While the time of the coronavirus can be dark and destabilizing, it can be a time of great insight. In “normal” times we naturally get into habitual patterns of thinking and behavior. The drastic changes in our lives that have been necessitated by the virus have the silver lining of encouraging us to see things more clearly. Here at Casa Juan Diego we are long accustomed to seeing the terrible effects of poverty on human beings – the suffering, the shortening of lives, the loss of hope. We get plenty of chances to observe the gross injustices of an economic system rigged to enrich the few at the expense of the many. But now that it is increasingly obvious to everybody that the virus is not an equal opportunity killer, that it preys disproportionately on those on the margins of society, more and more people are coming to see that the suffering, the premature and unnecessary deaths, not just of the undocumented, but of the working class in general, means that just getting back to the way things were will not be enough.

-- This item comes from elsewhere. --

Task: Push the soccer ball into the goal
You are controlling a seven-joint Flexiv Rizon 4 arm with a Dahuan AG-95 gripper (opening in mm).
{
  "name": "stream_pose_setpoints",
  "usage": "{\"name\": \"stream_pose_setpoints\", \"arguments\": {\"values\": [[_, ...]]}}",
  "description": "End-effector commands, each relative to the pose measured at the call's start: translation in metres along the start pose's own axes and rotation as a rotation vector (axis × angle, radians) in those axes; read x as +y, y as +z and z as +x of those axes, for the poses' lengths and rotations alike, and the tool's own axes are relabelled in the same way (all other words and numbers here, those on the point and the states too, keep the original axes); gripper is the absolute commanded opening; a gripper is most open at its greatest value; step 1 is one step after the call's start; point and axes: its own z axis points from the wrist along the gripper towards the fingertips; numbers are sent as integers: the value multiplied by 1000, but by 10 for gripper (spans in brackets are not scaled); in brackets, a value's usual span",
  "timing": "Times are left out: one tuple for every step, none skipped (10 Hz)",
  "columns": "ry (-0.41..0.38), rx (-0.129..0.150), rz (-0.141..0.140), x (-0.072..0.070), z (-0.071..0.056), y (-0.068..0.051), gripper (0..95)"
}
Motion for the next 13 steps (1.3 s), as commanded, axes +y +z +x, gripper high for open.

To me, the greatest insight of the Catholic tradition is that we are all in this together, that depriving one part always damages the whole. We hurt and heal as one body, a fact that our hypercompetitive economic system wants to hide from us. If our neighbor has a deadly and contagious disease, it is not just her, it is all of us in trouble. Once we see that, it is easier to see that our interdependence is a part of our nature, not just a reaction to a virus. It is literally in our DNA. The revelation that we are never really disconnected, by any border, and that we need each other becomes clearer each socially-distant day by socially-distant day.

The one thing that I can say with confidence, in a time of great uncertainty, is that when this isolation ends, we will need you, the reader. There will be a reckoning in our economic system, and a need for hands to serve and minds to discern. This is an unprecedented time of clarity and opportunity. Join us as we work to imagine and build a new world out of the ashes of the old.

Houston Catholic Worker, April-June, 2020, Vol. XL, No. 2.